Notion Data Handling
Overview
Handle sensitive data correctly when integrating with Notion: detect PII in page properties and block content, redact sensitive fields before logging or exporting, minimize data exposure with filter_properties, and implement GDPR/CCPA compliance patterns including right-of-access exports, right-of-deletion (archive or field clearing), and retention-based archival with audit logging.
Prerequisites
@notionhq/clientv2+ installed (npm install @notionhq/client)- Python alternative:
notion-client(pip install notion-client) - Understanding of which Notion databases contain personal data
- Audit logging infrastructure (structured logs, SIEM, or Notion audit database)
- Legal guidance on applicable regulations (GDPR, CCPA, HIPAA, etc.)
Instructions
Step 1: PII Detection in Notion Content
Notion pages can contain PII in any property type.

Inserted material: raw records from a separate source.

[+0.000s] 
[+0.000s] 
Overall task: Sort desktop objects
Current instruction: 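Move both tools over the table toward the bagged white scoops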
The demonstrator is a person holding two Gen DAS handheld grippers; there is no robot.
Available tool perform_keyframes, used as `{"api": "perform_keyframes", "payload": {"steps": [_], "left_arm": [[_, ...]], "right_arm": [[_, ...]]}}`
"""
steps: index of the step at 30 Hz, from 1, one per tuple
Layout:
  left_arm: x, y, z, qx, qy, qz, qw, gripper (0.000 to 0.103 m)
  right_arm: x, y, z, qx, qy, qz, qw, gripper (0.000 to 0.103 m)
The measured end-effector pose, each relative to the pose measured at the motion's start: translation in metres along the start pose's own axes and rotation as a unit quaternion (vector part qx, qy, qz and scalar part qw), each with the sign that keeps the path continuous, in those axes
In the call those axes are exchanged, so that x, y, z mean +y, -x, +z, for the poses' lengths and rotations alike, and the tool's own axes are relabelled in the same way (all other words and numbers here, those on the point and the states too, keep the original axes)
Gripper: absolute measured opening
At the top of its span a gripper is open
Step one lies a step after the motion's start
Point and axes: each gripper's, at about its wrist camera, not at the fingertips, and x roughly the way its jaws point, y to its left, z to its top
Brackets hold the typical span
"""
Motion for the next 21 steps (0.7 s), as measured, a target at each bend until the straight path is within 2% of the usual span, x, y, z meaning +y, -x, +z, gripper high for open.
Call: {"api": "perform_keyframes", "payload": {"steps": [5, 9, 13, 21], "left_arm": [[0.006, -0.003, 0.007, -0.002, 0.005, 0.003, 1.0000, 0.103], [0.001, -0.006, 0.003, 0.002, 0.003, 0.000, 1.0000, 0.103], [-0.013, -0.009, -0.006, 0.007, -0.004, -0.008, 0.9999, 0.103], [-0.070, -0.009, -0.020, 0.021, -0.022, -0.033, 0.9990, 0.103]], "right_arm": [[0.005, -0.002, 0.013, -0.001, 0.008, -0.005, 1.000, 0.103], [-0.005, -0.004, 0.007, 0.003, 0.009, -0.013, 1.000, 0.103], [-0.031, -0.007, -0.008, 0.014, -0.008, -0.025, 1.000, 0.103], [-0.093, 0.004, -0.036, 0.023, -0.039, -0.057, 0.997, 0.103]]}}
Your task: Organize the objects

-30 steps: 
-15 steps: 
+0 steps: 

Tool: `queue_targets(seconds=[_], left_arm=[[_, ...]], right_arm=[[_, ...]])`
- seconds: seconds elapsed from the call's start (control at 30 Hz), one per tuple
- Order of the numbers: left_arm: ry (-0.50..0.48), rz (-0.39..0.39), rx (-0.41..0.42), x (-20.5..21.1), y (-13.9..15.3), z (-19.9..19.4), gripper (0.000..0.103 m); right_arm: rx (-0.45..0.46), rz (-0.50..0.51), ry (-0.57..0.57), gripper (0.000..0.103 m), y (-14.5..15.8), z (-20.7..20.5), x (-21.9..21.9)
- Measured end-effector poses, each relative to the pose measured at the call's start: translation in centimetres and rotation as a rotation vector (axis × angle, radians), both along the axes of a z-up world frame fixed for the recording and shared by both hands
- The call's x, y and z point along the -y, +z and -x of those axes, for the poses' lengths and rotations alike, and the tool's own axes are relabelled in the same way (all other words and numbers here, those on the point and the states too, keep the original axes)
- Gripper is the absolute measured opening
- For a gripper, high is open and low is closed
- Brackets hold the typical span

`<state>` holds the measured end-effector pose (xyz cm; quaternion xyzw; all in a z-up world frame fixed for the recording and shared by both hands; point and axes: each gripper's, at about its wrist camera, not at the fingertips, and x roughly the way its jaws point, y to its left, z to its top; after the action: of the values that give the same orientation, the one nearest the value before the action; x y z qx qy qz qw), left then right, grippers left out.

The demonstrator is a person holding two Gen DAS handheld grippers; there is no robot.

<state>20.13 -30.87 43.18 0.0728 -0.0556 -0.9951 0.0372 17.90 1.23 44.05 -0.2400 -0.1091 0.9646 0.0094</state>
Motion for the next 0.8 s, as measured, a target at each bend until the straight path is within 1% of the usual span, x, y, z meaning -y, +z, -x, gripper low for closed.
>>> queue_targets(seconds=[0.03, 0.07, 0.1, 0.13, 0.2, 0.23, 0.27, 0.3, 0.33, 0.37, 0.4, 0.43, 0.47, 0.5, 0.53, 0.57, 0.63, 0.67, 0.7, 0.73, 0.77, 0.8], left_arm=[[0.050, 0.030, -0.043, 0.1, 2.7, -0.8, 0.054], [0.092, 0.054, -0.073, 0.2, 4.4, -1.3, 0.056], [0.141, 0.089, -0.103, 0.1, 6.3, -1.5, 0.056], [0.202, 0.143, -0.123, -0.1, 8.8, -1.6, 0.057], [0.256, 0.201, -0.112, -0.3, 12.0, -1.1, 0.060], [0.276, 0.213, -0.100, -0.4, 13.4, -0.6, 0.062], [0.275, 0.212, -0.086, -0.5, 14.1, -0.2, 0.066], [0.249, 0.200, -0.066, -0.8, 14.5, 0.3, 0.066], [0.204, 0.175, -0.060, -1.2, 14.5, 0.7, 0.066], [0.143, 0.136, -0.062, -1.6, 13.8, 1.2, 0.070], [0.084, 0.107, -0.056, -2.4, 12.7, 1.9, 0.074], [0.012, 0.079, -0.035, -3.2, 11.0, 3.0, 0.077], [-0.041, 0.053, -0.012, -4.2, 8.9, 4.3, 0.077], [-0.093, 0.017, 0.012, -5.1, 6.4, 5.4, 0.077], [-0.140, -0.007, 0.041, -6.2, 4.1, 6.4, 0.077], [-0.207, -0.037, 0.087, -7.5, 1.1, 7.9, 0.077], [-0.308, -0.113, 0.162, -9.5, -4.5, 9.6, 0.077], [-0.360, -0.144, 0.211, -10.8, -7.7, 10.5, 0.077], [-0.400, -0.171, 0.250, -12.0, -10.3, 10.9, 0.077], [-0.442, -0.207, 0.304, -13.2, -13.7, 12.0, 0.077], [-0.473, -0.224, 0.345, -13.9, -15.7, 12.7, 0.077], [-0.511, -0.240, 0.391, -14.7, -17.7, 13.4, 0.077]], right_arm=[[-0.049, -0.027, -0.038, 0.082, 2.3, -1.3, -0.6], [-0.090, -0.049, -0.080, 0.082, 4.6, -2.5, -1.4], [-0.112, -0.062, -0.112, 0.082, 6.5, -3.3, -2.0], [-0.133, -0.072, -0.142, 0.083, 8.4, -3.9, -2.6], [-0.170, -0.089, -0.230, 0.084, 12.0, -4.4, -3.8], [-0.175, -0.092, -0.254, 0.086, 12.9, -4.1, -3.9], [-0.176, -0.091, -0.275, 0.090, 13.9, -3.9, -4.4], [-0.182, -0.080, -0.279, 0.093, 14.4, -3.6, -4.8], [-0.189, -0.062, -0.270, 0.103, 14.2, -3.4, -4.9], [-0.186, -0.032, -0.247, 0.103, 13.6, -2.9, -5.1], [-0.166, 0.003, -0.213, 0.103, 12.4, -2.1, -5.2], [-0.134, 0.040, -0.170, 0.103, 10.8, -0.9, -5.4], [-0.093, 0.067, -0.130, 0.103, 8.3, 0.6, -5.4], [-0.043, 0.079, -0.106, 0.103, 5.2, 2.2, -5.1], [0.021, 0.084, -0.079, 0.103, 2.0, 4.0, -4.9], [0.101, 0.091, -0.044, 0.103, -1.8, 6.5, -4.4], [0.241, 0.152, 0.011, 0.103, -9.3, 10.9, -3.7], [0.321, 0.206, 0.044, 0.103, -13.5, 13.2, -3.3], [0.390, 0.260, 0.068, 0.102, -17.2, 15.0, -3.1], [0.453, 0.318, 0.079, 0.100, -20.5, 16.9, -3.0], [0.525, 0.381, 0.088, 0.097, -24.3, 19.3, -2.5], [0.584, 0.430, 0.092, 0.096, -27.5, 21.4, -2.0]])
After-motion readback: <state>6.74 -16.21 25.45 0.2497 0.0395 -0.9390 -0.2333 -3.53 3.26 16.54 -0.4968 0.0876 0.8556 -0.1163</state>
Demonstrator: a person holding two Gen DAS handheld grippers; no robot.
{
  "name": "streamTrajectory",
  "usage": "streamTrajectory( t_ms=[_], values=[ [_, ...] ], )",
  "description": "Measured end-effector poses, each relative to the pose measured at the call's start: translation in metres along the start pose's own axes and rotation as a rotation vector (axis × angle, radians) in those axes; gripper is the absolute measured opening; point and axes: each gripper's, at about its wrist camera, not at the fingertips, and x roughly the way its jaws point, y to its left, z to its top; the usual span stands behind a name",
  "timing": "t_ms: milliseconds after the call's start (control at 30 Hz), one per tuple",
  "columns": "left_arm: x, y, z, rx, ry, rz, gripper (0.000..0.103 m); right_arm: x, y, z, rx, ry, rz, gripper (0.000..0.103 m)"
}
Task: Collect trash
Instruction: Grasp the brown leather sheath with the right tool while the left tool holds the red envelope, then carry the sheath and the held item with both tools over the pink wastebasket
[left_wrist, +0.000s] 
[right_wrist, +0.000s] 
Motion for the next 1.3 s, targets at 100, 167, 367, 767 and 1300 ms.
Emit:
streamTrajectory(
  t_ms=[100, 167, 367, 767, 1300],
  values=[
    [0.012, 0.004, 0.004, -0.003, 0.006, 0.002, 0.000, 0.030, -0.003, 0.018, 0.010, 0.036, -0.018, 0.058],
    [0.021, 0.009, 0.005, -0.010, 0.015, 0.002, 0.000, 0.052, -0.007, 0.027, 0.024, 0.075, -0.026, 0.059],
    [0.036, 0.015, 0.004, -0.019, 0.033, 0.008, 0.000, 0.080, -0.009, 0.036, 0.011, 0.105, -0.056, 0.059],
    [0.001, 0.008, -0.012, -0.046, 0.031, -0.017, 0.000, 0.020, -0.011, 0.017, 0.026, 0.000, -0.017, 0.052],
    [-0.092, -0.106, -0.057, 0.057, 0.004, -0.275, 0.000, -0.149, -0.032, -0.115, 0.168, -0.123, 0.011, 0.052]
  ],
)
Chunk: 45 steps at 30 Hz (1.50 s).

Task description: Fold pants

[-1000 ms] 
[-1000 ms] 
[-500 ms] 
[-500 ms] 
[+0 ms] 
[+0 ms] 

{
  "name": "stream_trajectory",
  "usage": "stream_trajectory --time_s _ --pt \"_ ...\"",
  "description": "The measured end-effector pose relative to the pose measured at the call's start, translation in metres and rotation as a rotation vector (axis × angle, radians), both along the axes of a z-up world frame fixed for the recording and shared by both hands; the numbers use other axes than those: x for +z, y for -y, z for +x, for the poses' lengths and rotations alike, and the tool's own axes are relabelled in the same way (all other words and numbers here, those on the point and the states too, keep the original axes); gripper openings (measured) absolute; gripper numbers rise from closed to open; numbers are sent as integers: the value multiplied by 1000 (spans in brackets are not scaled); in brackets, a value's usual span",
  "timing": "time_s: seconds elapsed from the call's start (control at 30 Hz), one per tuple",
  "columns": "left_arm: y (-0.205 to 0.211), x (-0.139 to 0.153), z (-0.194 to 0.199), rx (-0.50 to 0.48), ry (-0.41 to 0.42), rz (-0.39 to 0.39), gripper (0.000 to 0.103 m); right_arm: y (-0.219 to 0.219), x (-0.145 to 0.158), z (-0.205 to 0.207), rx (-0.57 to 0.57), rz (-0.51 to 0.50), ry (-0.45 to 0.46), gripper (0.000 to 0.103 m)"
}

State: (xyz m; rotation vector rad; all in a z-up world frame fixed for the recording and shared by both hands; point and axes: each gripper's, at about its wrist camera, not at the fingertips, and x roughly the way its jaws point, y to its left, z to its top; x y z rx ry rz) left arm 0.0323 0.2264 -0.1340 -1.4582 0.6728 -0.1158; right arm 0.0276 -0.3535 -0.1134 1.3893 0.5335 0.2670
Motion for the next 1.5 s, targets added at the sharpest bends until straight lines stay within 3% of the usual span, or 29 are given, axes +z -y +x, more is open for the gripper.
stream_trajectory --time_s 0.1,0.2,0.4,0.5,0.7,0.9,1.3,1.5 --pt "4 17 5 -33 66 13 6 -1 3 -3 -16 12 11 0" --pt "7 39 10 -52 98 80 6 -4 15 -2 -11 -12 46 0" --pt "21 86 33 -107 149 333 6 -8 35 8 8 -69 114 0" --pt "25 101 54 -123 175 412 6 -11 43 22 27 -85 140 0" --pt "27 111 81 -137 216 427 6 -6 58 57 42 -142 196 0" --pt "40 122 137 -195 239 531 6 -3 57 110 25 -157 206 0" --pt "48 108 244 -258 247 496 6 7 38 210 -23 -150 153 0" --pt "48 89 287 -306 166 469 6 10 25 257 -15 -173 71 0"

Scan systematically:
import { Client } from '@notionhq/client';
import type { PageObjectResponse } from '@notionhq/client/build/src/api-endpoints';
const notion = new Client({ auth: process.env.NOTION_TOKEN });
// PII pattern matchers
const PII_PATTERNS = [
{ type: 'email', pattern: /[a-zA-Z0-9._%+-]+@[a-zA-Z0-9.-]+\.[a-zA-Z]{2,}/g },
{ type: 'phone_us', pattern: /\b\d{3}[-.]?\d{3}[-.]?\d{4}\b/g },
{ type: 'phone_intl', pattern: /\+\d{1,3}[-.\s]?\d{4,14}/g },
{ type: 'ssn', pattern: /\b\d{3}-\d{2}-\d{4}\b/g },
{ type: 'credit_card', pattern: /\b\d{4}[-\s]?\d{4}[-\s]?\d{4}[-\s]?\d{4}\b/g },
{ type: 'ip_address', pattern: /\b\d{1,3}\.\d{1,3}\.\d{1,3}\.\d{1,3}\b/g },
];
interface PIIFinding {
propertyName: string;
piiType: string;
location: 'property' | 'content';
}
function scanPageForPII(page: PageObjectResponse): PIIFinding[] {
const findings: PIIFinding[] = [];
for (const [name, prop] of Object.entries(page.properties)) {
// Direct PII property types
if (prop.type === 'email' && prop.email) {
findings.push({ propertyName: name, piiType: 'email', location: 'property' });
}
if (prop.type === 'phone_number' && prop.phone_number) {
findings.push({ propertyName: name, piiType: 'phone', location: 'property' });
}
if (prop.type === 'people' && prop.people.length > 0) {
findings.push({ propertyName: name, piiType: 'user_reference', location: 'property' });
}
// Text properties may contain embedded PII
if (prop.type === 'rich_text' || prop.type === 'title') {
const textParts = prop.type === 'title' ? prop.title : prop.rich_text;
const text = textParts.map(t => t.plain_text).join('');
for (const { type, pattern } of PII_PATTERNS) {
// Reset regex lastIndex for each check
pattern.lastIndex = 0;
if (pattern.test(text)) {
findings.push({ propertyName: name, piiType: type, location: 'property' });
}
}
}
}
return findings;
}
// Scan an entire database for PII
async function auditDatabaseForPII(dbId: string) {
const findings: { pageId: string; pageTitle: string; pii: PIIFinding[] }[] = [];
let cursor: string | undefined;
do {
const response = await notion.databases.query({
database_id: dbId,
page_size: 100,
start_cursor: cursor,
});
for (const page of response.results) {
if (!('properties' in page)) continue;
const pii = scanPageForPII(page as PageObjectResponse);
if (pii.length > 0) {
const titleProp = Object.values(page.properties)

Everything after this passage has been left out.